■ Exercise directions ■
Pull out of the data below the stretch of lines bounded by the one containing "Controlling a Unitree" and the one containing "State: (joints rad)", both bounds included, unchanged.

Extracted data entries:
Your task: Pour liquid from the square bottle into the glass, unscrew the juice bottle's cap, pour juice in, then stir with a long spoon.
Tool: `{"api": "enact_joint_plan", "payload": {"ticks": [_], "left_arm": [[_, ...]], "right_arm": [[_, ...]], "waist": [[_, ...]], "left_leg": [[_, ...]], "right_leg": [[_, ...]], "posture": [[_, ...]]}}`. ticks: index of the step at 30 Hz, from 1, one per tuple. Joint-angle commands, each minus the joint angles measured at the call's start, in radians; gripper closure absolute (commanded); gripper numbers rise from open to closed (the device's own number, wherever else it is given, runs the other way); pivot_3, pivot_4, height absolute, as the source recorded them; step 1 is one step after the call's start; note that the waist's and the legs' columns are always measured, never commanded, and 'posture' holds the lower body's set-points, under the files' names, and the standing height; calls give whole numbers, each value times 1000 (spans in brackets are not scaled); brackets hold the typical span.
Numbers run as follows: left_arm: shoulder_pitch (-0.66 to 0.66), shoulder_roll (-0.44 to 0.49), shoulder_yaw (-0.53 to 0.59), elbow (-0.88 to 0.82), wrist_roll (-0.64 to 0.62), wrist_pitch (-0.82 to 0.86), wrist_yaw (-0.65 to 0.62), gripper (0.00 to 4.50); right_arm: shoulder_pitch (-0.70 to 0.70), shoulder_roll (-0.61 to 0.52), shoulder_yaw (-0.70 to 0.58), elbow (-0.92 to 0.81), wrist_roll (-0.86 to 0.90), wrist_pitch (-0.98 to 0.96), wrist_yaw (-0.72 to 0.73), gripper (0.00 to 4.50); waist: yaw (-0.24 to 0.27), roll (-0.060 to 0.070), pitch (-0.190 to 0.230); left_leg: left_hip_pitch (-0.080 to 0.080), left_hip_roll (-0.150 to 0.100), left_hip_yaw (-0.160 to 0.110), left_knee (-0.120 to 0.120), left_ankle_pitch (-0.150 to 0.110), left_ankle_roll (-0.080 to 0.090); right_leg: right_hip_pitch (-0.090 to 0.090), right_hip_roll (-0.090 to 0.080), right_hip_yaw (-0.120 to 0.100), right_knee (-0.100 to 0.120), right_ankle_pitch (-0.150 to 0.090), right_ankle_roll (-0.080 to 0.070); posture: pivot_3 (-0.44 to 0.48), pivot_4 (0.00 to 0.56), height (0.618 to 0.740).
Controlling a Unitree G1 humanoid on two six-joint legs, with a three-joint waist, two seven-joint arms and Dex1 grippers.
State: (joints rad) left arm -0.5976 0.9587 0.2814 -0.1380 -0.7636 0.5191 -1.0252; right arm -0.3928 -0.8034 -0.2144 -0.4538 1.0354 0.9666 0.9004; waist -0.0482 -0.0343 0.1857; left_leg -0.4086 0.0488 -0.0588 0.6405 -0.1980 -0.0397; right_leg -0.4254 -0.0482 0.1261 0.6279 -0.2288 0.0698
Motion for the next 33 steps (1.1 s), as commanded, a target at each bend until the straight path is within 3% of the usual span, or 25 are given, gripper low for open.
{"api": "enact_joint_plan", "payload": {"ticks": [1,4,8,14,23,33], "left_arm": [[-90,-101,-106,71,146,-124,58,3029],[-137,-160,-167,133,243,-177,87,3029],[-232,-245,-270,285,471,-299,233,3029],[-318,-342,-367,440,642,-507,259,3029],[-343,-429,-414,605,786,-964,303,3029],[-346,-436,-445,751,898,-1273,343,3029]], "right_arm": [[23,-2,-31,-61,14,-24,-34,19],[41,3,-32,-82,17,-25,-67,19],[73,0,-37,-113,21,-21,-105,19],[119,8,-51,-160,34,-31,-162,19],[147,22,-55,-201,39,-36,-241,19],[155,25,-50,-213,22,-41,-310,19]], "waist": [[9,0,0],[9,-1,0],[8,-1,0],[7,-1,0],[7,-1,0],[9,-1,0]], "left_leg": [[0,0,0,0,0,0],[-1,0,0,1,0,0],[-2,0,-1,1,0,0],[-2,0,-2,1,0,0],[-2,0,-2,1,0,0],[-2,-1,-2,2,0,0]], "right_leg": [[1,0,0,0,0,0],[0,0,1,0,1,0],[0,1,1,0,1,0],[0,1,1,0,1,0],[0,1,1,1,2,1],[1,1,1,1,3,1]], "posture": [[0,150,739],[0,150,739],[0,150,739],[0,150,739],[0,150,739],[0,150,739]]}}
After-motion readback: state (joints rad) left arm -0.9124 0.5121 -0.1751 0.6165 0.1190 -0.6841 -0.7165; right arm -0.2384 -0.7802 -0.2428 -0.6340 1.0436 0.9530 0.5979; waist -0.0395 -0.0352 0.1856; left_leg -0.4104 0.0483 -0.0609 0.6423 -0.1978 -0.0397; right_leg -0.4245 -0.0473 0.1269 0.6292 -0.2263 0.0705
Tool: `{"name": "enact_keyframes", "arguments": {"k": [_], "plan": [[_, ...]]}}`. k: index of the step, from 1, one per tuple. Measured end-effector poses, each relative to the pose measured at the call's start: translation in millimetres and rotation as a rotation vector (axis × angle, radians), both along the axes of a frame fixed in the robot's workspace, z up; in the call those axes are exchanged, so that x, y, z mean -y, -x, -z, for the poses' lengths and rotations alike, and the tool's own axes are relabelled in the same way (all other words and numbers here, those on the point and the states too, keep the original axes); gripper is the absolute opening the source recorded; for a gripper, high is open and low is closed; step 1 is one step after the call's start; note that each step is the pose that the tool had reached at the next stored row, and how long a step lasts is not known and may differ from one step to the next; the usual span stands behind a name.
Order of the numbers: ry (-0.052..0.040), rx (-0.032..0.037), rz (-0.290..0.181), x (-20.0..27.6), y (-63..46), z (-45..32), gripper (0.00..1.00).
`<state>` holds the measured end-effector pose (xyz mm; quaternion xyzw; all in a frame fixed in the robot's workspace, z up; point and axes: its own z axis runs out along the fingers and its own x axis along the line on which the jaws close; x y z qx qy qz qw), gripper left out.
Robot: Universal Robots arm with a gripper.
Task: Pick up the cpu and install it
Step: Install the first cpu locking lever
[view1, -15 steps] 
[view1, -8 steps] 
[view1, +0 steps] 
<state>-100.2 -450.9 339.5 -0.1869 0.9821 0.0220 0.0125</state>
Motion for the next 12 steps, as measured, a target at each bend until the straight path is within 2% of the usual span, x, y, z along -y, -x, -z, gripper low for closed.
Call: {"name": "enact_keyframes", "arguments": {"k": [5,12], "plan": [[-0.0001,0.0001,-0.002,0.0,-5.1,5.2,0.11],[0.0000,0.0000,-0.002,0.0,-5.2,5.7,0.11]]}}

■ Answer space ■
Controlling a Unitree G1 humanoid on two six-joint legs, with a three-joint waist, two seven-joint arms and Dex1 grippers.
State: (joints rad) left arm -0.5976 0.9587 0.2814 -0.1380 -0.7636 0.5191 -1.0252; right arm -0.3928 -0.8034 -0.2144 -0.4538 1.0354 0.9666 0.9004; waist -0.0482 -0.0343 0.1857; left_leg -0.4086 0.0488 -0.0588 0.6405 -0.1980 -0.0397; right_leg -0.4254 -0.0482 0.1261 0.6279 -0.2288 0.0698

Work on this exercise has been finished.